La scuola del più forte


Lo scontro sulla scuola è oggi scontro tra idee profondamente diverse di società e di futuro. Letizia Moratti parte da un’analisi ingenerosa del sistema: “Non è competitivo – sostiene –, ci sono troppo insegnanti e hanno una mentalità impiegatizia”. Certo, Moratti tocca un nervo scoperto quando dice “La scuola italiana serve ai più bravi”. Ma la sua sbrigativa analisi e la sua altrettanto sbrigativa “ricetta” rappresentano un inaccettabile ritorno al passato. La scuola pubblica, statale - dice- ha fallito, non è in grado di fare formazione, affidiamo la formazione a chi la sa fare: la famiglia da un lato, il privato sociale dall’altra. Bocconi da una parte, San Patrignano dall’altra, in mezzo a deperire la scuola di tutti.
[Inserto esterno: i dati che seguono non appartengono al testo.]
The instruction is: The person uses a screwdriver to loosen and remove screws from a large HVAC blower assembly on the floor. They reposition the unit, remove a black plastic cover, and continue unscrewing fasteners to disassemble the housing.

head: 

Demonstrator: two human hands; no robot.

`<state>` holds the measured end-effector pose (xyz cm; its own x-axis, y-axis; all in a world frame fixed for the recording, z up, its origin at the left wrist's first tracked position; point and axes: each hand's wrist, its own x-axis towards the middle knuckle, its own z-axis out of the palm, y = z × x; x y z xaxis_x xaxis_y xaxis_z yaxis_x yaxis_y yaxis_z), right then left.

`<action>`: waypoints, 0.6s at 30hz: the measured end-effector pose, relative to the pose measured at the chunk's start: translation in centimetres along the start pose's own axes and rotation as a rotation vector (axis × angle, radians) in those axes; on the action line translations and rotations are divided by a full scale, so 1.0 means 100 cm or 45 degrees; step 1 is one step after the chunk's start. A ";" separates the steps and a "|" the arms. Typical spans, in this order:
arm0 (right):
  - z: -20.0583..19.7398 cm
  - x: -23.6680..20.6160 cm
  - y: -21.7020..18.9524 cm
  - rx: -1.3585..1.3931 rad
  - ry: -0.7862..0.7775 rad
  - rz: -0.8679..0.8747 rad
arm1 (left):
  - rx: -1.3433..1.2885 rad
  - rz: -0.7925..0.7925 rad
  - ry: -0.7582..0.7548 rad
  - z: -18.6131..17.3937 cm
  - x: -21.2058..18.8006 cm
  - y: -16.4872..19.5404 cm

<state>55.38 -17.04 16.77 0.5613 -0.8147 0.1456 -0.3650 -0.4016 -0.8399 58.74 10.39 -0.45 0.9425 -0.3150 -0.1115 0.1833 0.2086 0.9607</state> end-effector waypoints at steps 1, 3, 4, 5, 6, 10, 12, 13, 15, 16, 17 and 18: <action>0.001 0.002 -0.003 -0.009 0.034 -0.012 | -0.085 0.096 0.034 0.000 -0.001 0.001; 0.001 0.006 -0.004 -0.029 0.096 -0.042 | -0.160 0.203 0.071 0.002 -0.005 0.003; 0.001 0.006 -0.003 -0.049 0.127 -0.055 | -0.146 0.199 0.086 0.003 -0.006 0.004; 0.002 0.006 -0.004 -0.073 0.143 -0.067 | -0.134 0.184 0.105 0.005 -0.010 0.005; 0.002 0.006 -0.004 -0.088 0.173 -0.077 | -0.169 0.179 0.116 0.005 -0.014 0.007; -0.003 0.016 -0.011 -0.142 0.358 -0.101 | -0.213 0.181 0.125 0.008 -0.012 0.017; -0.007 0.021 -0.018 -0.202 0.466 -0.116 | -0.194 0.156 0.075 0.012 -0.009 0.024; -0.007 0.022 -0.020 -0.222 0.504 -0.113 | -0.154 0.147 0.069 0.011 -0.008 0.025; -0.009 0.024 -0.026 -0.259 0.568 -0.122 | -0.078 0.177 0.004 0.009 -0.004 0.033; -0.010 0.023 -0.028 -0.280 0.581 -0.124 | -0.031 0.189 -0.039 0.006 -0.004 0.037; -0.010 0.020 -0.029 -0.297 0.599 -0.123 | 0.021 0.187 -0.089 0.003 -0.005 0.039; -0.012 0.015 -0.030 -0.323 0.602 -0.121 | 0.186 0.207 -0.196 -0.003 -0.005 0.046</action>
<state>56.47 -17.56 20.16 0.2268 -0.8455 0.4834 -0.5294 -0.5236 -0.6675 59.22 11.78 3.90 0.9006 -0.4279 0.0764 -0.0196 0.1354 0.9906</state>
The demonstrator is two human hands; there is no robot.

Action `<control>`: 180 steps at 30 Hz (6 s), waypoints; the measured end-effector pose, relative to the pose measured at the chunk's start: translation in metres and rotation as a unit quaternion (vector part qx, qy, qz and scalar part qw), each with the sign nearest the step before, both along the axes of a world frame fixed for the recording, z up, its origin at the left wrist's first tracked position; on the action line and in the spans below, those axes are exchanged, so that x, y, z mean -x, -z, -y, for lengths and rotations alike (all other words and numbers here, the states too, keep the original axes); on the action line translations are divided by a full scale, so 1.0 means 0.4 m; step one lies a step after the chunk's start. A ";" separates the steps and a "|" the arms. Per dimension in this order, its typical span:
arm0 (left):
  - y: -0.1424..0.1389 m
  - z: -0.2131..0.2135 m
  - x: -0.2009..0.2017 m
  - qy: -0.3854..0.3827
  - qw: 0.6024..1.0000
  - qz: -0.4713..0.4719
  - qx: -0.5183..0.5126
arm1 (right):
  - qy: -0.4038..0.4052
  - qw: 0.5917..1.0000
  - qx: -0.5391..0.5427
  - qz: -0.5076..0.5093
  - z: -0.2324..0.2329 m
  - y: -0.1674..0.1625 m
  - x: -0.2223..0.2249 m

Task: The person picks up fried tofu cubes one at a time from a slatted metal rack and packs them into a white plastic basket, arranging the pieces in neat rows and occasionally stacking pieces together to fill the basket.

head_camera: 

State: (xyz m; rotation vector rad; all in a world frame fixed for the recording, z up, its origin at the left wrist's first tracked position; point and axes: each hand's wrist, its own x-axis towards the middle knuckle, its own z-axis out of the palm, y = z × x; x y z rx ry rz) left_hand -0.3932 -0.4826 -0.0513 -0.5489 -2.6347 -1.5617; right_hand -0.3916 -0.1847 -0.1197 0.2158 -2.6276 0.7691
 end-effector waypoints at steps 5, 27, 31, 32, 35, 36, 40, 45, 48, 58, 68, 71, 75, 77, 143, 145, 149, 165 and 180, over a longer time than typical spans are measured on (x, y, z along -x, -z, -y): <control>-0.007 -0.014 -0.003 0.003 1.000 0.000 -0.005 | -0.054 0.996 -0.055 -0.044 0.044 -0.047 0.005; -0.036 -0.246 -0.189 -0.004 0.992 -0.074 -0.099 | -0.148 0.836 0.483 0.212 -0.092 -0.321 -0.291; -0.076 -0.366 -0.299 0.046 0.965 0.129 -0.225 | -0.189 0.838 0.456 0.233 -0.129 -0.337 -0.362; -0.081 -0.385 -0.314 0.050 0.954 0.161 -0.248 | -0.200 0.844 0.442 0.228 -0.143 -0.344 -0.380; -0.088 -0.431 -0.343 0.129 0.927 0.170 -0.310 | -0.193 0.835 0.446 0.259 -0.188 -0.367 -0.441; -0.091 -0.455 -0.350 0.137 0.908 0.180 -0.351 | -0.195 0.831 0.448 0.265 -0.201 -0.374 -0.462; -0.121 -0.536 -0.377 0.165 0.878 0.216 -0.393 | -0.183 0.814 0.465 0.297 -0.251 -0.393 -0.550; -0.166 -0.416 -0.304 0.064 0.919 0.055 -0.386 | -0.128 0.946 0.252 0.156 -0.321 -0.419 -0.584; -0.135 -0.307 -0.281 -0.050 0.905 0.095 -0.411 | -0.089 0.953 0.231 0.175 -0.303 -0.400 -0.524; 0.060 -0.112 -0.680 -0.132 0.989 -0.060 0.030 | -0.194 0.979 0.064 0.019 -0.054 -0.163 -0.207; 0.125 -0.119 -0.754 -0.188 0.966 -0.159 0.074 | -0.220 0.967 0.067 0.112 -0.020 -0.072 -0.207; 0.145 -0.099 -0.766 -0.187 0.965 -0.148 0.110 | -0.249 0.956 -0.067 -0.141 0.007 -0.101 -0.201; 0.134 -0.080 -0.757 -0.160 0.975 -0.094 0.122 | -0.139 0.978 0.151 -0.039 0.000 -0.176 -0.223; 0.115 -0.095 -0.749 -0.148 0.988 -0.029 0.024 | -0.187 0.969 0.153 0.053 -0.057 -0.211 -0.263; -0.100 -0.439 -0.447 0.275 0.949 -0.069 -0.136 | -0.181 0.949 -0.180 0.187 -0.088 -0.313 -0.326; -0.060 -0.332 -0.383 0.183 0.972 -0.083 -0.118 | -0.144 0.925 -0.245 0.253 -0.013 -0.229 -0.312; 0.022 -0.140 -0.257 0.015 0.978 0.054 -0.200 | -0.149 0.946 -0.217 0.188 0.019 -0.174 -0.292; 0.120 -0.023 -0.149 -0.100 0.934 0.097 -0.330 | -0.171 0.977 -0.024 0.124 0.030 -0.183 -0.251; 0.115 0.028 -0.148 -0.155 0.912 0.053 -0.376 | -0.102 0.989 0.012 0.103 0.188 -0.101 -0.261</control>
Privilegi per alcuni, tutele e contenimento per i più deboli: una qualifica professionale, ma limitata a una specifica e singola mansione professionale, proprio oggi che ogni lavoro richiede maggiore sapere e ampiezza di preparazione; il sette in condotta; l’abolizione del valore legale del titolo di studio.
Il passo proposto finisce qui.